Later locomotives abandoned the steam springs. For Locomotion on the Stockton and Darlington Railway in 1825 there was no springing provided. Although there were no springs, side-to-side compensation was provided to keep good contact between rails and wheels. One of the axles was carried in a 'cannon box' bearing that was pivoted centrally and could tilt from side to side. Although not giving a stable ride for the locomotive, it did allow the wheels to follow uneven track. The presence of this cannon box between the wheels also prevented the previous use of the central drive chain and so Stephenson adopted the now ubiquitous coupling rods for his first time. Reducing the travel of the suspension, compared to that with steam springs, also made the provision of free-running coupling rods easier, as it avoided the change in effective wheelbase when one axle moved relative to the other.

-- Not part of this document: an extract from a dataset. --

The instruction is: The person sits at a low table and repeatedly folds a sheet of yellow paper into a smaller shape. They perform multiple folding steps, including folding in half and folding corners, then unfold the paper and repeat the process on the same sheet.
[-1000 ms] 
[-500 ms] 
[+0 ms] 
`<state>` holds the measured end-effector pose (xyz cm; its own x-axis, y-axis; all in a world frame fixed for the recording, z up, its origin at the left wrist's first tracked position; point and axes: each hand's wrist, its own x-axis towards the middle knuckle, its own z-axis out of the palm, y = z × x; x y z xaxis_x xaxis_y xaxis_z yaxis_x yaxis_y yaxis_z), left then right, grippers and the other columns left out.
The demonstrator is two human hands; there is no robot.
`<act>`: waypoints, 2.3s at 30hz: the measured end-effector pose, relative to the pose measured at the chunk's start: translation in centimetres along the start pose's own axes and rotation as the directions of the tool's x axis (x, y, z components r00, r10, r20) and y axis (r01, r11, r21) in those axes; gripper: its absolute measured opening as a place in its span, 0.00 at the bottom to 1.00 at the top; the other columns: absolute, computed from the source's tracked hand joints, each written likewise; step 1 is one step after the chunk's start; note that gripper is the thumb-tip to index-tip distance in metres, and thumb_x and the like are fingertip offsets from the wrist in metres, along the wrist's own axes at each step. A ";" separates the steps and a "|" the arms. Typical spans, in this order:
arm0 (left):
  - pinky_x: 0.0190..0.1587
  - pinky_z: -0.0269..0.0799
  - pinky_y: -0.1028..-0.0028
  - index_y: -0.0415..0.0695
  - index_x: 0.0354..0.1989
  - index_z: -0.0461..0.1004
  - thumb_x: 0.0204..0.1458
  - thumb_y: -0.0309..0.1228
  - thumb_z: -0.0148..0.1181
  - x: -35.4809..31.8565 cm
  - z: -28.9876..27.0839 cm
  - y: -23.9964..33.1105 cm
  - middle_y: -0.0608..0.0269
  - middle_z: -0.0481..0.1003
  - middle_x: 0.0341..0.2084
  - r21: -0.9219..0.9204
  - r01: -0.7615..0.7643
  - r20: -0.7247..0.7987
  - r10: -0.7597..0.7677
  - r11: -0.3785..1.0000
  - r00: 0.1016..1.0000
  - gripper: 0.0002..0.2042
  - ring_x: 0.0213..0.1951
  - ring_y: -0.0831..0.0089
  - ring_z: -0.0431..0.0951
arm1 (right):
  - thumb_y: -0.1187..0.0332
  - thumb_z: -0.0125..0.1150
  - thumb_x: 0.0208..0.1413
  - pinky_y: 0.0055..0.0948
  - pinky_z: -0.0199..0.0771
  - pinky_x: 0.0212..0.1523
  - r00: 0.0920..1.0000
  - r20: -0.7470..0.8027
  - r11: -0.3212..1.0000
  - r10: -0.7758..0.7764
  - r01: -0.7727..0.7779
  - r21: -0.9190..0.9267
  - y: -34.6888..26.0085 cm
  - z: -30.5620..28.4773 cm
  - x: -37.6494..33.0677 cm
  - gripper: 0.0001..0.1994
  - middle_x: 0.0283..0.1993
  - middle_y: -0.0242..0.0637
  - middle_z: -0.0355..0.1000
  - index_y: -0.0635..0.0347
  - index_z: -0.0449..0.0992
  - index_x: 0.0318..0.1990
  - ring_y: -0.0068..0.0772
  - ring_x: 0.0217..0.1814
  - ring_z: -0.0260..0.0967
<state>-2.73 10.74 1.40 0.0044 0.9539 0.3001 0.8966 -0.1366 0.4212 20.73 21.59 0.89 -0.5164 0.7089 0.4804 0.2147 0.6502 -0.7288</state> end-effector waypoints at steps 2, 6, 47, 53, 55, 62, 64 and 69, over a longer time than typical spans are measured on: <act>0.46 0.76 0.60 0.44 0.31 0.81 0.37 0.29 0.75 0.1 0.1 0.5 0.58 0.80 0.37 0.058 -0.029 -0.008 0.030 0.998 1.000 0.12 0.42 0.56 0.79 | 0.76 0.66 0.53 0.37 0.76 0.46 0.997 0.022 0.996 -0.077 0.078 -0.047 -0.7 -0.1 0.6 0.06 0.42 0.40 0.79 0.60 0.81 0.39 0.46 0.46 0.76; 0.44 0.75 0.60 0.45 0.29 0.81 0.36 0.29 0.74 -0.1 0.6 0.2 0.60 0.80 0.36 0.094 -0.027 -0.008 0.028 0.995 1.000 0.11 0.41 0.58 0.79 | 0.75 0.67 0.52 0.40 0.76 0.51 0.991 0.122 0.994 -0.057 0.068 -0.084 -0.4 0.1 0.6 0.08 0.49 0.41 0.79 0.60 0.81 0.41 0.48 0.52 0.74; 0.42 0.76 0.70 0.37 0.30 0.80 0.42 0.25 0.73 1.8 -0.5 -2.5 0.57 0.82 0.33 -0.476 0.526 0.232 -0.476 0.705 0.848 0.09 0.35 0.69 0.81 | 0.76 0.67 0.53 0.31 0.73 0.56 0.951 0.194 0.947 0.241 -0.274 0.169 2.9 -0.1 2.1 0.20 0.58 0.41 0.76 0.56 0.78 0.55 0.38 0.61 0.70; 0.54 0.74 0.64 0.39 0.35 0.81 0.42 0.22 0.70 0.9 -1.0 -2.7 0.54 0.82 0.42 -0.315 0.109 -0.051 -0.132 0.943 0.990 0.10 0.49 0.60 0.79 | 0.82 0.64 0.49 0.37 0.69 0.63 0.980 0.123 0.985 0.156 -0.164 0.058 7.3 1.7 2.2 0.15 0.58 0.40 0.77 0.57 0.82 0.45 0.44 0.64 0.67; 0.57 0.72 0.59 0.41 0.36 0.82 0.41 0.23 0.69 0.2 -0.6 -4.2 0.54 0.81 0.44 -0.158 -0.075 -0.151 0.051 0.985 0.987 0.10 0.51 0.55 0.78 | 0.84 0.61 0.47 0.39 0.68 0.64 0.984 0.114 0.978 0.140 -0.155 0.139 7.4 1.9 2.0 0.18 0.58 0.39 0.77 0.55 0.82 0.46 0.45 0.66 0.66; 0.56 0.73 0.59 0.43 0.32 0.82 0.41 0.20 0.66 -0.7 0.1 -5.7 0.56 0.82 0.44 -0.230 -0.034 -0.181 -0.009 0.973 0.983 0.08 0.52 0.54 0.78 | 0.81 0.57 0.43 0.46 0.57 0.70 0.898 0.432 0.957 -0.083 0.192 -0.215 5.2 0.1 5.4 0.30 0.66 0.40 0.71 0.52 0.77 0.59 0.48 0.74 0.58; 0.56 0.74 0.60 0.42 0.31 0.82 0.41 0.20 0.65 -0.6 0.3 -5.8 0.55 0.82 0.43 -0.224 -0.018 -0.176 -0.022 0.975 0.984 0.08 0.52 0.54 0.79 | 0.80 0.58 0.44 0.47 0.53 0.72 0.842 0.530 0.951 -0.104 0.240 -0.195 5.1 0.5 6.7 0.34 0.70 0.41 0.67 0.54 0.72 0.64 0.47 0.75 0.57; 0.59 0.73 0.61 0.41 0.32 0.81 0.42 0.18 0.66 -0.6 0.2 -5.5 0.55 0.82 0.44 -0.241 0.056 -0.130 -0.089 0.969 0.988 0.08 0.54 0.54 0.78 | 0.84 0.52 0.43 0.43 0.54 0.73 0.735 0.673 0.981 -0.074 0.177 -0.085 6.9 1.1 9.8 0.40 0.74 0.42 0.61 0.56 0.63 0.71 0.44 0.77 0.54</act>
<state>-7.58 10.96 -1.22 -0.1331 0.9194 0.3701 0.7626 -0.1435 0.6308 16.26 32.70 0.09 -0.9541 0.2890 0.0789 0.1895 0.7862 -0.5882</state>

The unsprung ride broke the original eight-spoked cast-iron wheels and so these were replaced by Hackworth with his distinctive two piece cast-iron disc wheels, trued by wooden wedges between the concentric parts. Rail breakage had been reduced by this time with the use of stronger rails. These new malleable wrought iron rails had been the source of a rift between Stephenson and Losh, as Losh had originally expected to supply cast-iron rails from his ironworks, which Stephenson had briefly been a partner in. Stephenson though chose to use an improved iron rail from John Birkinshaw's Bedlington Ironworks instead.